C’est dans ce contexte qu’une surtaxe sur les transactions wallets pourrait agir comme signal-prix, mais avec des effets dépendant fortement de l’élasticité comportementale. En simulant une taxe de 0,5 % sur un volume mensuel de 100 milliards FCFA, avec une élasticité prix-migration de 0,35 et un taux de migration vers les comptes bancaires de 60 %, on obtient une contraction des flux wallets de 175 millions FCFA/mois, dont 105 millions migreraient vers les rails bancaires. À dépense moyenne par nouveau client bancaire de 75 000 FCFA/mois, cela équivaut à environ 1 400 nouveaux comptes (+0,008 point de bancarisation). Si la dépense moyenne chute à 5 000 FCFA/mois, on atteint 21 000 nouveaux comptes (+0,12 point de bancarisation). Ces ordres de grandeur confirment que la taxe seule, sans infrastructure d’accueil et incitations, ne produira qu’un gain marginal.

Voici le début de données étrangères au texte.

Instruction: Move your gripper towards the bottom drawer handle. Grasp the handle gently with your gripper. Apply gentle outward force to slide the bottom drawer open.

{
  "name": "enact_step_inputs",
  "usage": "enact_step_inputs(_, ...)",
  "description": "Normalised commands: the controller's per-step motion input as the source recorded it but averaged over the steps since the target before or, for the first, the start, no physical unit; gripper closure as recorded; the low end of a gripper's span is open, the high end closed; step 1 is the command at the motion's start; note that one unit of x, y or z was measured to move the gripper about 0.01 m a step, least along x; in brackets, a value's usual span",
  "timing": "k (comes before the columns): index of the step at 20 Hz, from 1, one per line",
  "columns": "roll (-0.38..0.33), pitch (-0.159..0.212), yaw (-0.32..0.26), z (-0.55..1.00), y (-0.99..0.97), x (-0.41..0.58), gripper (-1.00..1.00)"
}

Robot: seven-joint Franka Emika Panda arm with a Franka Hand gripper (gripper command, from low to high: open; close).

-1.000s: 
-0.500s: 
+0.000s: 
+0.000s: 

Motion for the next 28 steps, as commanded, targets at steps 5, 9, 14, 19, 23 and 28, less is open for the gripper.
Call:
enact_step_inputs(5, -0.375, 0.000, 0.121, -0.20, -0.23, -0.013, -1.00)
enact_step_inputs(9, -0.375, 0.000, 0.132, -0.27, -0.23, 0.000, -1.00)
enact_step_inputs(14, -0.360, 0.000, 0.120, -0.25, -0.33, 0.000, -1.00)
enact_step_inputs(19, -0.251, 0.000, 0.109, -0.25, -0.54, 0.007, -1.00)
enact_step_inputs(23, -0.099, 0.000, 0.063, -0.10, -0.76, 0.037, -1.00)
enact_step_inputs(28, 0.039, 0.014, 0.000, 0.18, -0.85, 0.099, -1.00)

Or, la réflexion serait incomplète sans intégrer la diaspora sénégalaise, qui transfère plus de 2 000 milliards FCFA par an, soit près de 10 % du PIB. Ces flux, aujourd’hui largement captés par les opérateurs de transfert internationaux et souvent retirés immédiatement en cash, pourraient devenir un puissant moteur de bancarisation et de financement s’ils étaient acheminés via un rail interopérable national, relié aux comptes bancaires digitaux et au SPI. Dans ce schéma, la création d’une Banque de la Diaspora — établissement agréé, digital-native, adossé à la BCEAO, interconnecté au SPI et proposant des comptes en FCFA et en devises — permettrait de canaliser ces remises directement vers l’épargne nationale, les obligations d’État ou le financement productif, tout en réduisant la dépendance aux circuits coûteux de Western Union et MoneyGram.

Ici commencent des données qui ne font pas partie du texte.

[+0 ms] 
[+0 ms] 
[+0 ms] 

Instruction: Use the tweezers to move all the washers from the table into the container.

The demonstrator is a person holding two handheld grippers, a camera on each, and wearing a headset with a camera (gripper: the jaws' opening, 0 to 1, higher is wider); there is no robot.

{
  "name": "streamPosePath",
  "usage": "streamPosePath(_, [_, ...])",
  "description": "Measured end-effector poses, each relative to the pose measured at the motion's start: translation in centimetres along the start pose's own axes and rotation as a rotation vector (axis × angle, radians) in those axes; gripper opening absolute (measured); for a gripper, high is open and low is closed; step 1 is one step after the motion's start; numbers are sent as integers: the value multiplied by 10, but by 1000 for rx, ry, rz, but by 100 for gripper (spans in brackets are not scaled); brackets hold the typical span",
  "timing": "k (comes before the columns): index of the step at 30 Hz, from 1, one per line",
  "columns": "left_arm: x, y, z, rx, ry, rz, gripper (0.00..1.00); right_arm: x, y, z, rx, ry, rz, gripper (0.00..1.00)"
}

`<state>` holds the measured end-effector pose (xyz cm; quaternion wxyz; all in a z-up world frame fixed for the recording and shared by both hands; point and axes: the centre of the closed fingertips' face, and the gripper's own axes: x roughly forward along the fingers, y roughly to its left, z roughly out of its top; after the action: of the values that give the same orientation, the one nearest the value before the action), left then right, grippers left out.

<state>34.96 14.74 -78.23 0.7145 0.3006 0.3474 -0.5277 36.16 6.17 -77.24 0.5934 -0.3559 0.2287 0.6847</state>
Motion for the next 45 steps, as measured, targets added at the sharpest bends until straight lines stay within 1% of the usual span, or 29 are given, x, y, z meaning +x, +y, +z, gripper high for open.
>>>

Encadré chiffré : Simulation Banque de la Diaspora

  • Montant annuel des transferts diaspora : 2 000 milliards FCFA
  • Hypothèse de rétention domestique initiale : 25 % (dépôts conservés dans le système bancaire)
  • Dépôts captés : 500 milliards FCFA/an
  • Effet sur le taux de bancarisation : +3 points (passage par ouverture de comptes destinataires)
  • Effet de levier bancaire (coefficient de transformation 1,5) : 750 milliards FCFA de financement potentiel pour l’économie
  • Effet PIB : si 50 % du crédit additionnel finance des investissements productifs avec un multiplicateur de 1,3, l’impact est d’environ +0,5 point de PIB par an
  • Réduction des frais de transfert : économie potentielle de 60 à 80 milliards FCFA/an pour les ménages (baisse moyenne des coûts de 4 % sur les montants)
  • Impact fiscal indirect : élargissement de l’assiette TVA et IR via la formalisation, estimé à 15 milliards FCFA/an

Pour maximiser cet effet, la surtaxe sur les wallets devrait être adossée à un triptyque : 1) accélération de l’intégration opérationnelle au SPI pour tous les acteurs, 2) lancement de comptes digitaux gratuits ou subventionnés pour les primo-bancarisés et la diaspora, 3) politique d’incitation aux marchands et aux collectivités pour accepter les paiements électroniques, avec plafonnement transitoire des frais interbancaires. La BCEAO ayant déjà posé les fondations techniques avec l’interopérabilité, le succès dépend désormais de la gouvernance, de la tarification régulée, de la transparence et de la capacité à articuler fiscalité, infrastructure et inclusion. Utilisée dans ce cadre élargi, la surtaxe pourrait catalyser une transformation structurelle de l’écosystème de paiement sénégalais, reproduisant partiellement l’effet Interac et ajoutant une dimension diasporique stratégique : un réseau universel, régulé, sécurisé et inclusif, capable de drainer l’épargne expatriée vers le financement domestique, de renforcer la bancarisation et de consolider la souveraineté monétaire dans l’espace BCEAO.